I have C.balansae, c. mi oya, C.Undulata red, c.lucens, c.retrospiralis, needleleaf fern, stardust anubias, vallis and dwarf hairgrass.

Although these are easy growing and not needing co2 as such, I wondered whats the best method to be feeding these? Will I still need to use EI methods based on a 400l tank or basically make tpn+ and dose?

Filtration wise, I will probably use the internal filter and a jbl e1500. I have thought about getting a koralia, but unsure if its neccessy for the tank.

Stock wise. At the moment I have 25 Cardinals, 10 Corys, 2 discus, 5 amanos, 6 assassins and a handful of cherry shrimps

For the proposed 400l, It will be around 50+ cardinals, 30+ corydoras, 20 Amanos, 2 discus (or 4-6 baby Angelfish) and transferred over the cherries/assassins. 

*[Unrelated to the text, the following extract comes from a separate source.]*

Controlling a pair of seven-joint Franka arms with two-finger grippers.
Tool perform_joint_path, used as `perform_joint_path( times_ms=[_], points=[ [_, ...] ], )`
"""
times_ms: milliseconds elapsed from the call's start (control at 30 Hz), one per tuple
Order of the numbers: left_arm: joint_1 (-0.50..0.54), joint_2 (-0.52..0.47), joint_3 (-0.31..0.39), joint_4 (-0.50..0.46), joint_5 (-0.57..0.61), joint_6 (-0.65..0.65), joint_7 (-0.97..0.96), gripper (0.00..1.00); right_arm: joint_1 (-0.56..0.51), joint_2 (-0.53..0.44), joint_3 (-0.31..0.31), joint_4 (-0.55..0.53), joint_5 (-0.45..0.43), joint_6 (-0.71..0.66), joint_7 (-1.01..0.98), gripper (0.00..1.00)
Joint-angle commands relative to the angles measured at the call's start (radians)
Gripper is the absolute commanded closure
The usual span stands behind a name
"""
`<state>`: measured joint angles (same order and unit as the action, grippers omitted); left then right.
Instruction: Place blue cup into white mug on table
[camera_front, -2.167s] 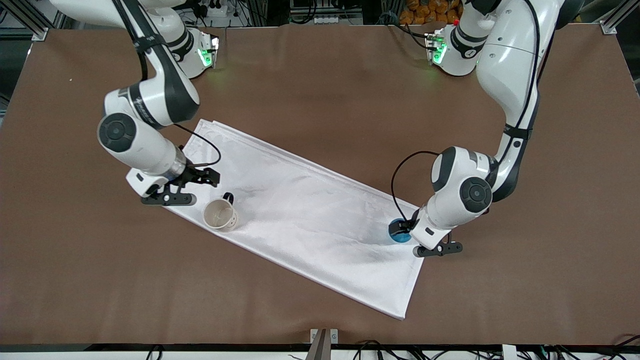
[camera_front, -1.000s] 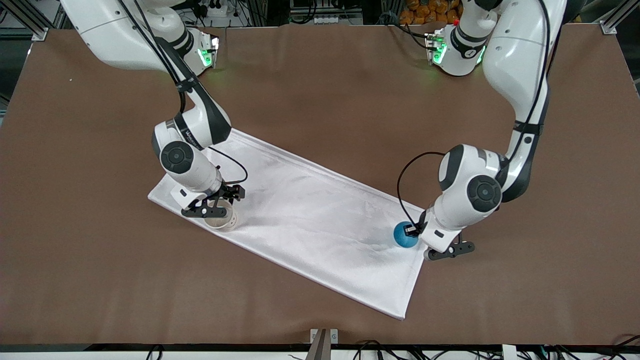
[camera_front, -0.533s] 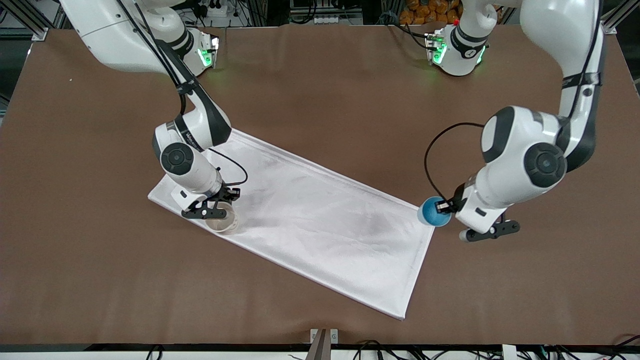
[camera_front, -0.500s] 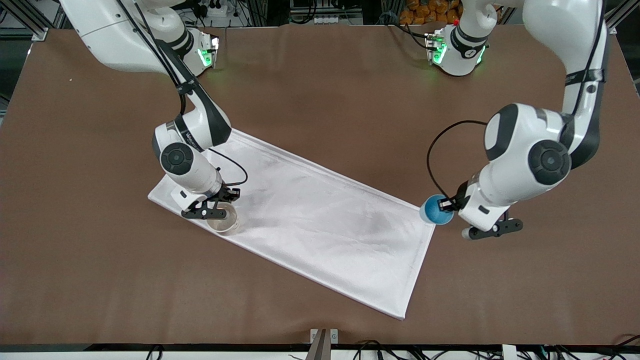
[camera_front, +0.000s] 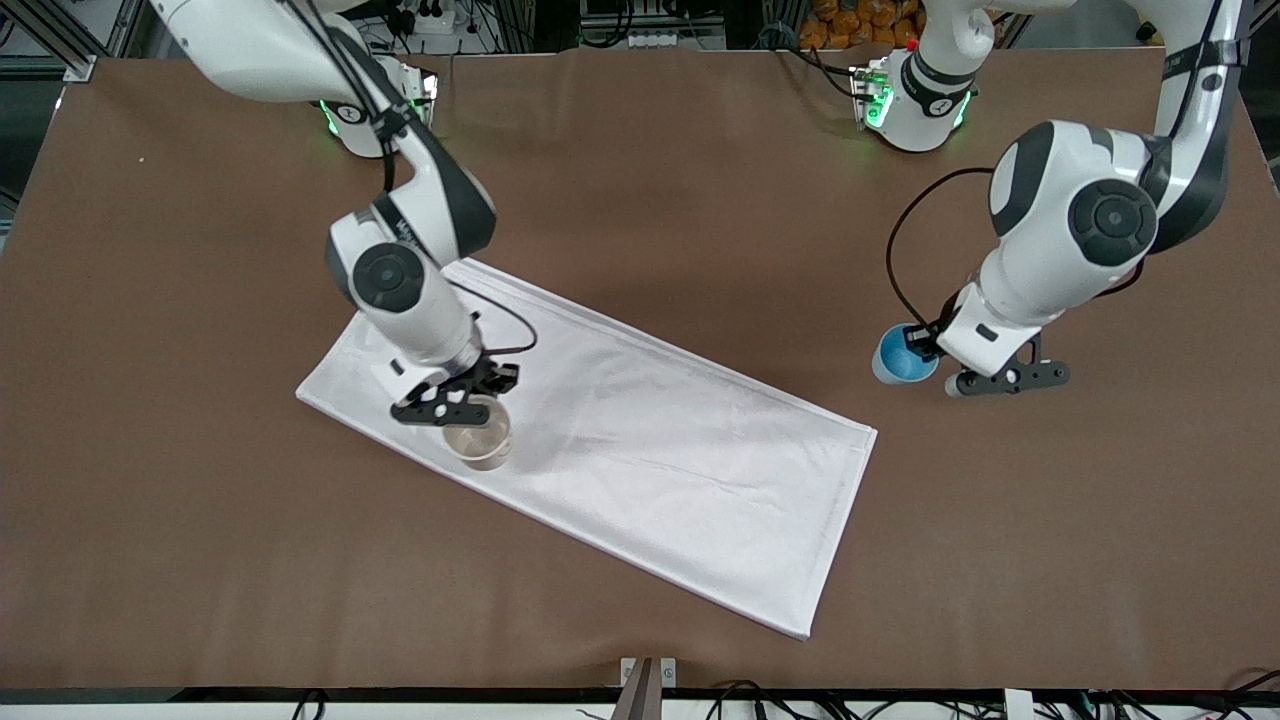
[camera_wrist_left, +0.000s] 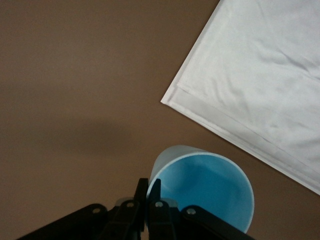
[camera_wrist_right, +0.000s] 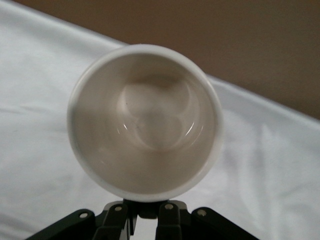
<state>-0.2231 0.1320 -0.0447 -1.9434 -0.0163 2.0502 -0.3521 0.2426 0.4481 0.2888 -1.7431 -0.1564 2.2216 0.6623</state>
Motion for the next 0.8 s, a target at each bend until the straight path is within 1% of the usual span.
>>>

Would this be a good and simple transition? Do I need to start lowering the co2 in my current tank and ween the plants off it? Or simply just transfer into the new tank and let them melt and grow again?

Another question is substrate. I wanted to use playsand. But some have mentioned that I can use akadama or different type of subtrate.

Reason for going low tech is the cost involved to keep at 400l tank running. Would it be wise to look for a sump instead of the arranged filtration I have in mind?


----------



## Brenmuk (10 Nov 2010)

Have a look at this thread asking very similar questions.

http://ukaps.org/forum/viewtopic.php?f=21&t=13332

As for the cryptocorynes I would be tempted to thin them out and prune them back (the same with the other plants). This means that you will reduce demand for CO2 at the same time as lowering the CO2 levels when going to low tech. This should help you head off any crypt melt problems and give you (and the plants) time to get used to managing lower CO2.


----------



## mlgt (10 Nov 2010)

Fair point. I would assume after getting the plants ready for transportation they will melt regardless so I was going to trim down what I can from the plants.

However must remember to labell them properly


----------



## roadmaster (11 Nov 2010)

Might add a root tab under the crypts after moving them to the new larger tank.
Might also consider trimming off a small portion of the roots which may prove to be extensive ,to encourage new growth.
Used to do this with potted plant's in Cichlid and Discus tanks once they outgrew the pots,vases,bowls,etc. and it worked well judging from new growth and less problems with crypt's after moving them. Hope some of this helps.


----------



## CeeJay (22 Nov 2010)

Hi Rik



			
				mlgt said:
			
		

> Although these are easy growing and not needing co2 as such, I wondered whats the best method to be feeding these? Will I still need to use EI methods based on a 400l tank or basically make tpn+ and dose?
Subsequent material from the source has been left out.